Très crédible dans sa violence, dans la volonté d’en découdre avec le Comte, mais aussi lorsqu’il s’agit de jouer la comédie,  Luca Pisaroni n’a besoin d’aucune exagération pour soigner un Figaro de haute tenue, et il est un peu dommage que le travail de mise en scène le pousse à chanter, dans la dernière partie, seul face au public, interpelant même l’orchestre sans que l’on en comprenne le sens.

Chérubin est le personnage le plus attendrissant de l’opéra, celui qui exprime dans une sorte de fougue de velours, le désir, les douces caresses. Karine Deshayes ne respecte cependant pas toujours l’esprit enjôleur du jeune garçon, avec des sortes d’à-coups et surtout un soudain jaillissement douloureux qui n’est pas fortuit, et sonne plus comme un réflexe vocal gênant.
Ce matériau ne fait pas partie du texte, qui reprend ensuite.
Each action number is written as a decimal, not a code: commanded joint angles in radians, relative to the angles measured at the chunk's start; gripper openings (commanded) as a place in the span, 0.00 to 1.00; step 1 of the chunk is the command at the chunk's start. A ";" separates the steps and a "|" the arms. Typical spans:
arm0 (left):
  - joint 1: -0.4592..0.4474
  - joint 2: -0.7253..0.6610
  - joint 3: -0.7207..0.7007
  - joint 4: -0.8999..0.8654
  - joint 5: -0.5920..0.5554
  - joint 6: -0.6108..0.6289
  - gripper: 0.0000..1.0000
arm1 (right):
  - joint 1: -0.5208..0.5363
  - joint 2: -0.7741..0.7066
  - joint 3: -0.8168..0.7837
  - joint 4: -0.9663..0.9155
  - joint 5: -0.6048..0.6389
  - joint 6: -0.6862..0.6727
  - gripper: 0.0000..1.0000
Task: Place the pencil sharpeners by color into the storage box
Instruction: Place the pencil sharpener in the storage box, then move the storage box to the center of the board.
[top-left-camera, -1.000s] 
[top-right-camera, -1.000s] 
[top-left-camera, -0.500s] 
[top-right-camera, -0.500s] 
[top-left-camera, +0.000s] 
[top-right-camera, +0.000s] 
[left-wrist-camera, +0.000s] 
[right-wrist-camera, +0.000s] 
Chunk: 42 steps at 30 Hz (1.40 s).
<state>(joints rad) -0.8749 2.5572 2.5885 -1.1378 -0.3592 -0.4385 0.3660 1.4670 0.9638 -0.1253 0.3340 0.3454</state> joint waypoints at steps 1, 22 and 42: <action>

Le jeune garçon est ainsi en bouillonnement permanent.

Ludovic Tézier (Le Comte Almaviva) et Karine Deshayes (Chérubin)

Ludovic Tézier (Le Comte Almaviva) et Karine Deshayes (Chérubin)

On connaît bien Ludovic Tézier, chacun de ses rôles laisse une trace dans la mémoire car il a de la présence, mais en Comte on retrouve encore un peu de cette raideur et de cette fausse froideur qui ne lui conviennent pas vraiment.
Ce n’est pas un hasard si Werther et Posa sont pour l’instant ses deux rôles les plus réussis à l'Opéra Bastille, car ils ont en eux une noblesse d’âme, une noirceur élevée qui lui sont plus naturelles, et surtout, ces deux personnages sont sincères.

Barbara Frittoli (La Comtesse Almaviva)

Barbara Frittoli (La Comtesse Almaviva)

Parmi les seconds rôles, Maria Virginia Savastano, élève de l’atelier lyrique de l’Opéra de Paris, interprète une sage et mélodieuse Barbarine, et même impertinente, Ann Murray chante une Marcelline forte, à côté de laquelle Bartolo (Robert Lloyd) paraît plus effacé, et Robin Leggate restitue finement l'humour souriant de Don Basilio.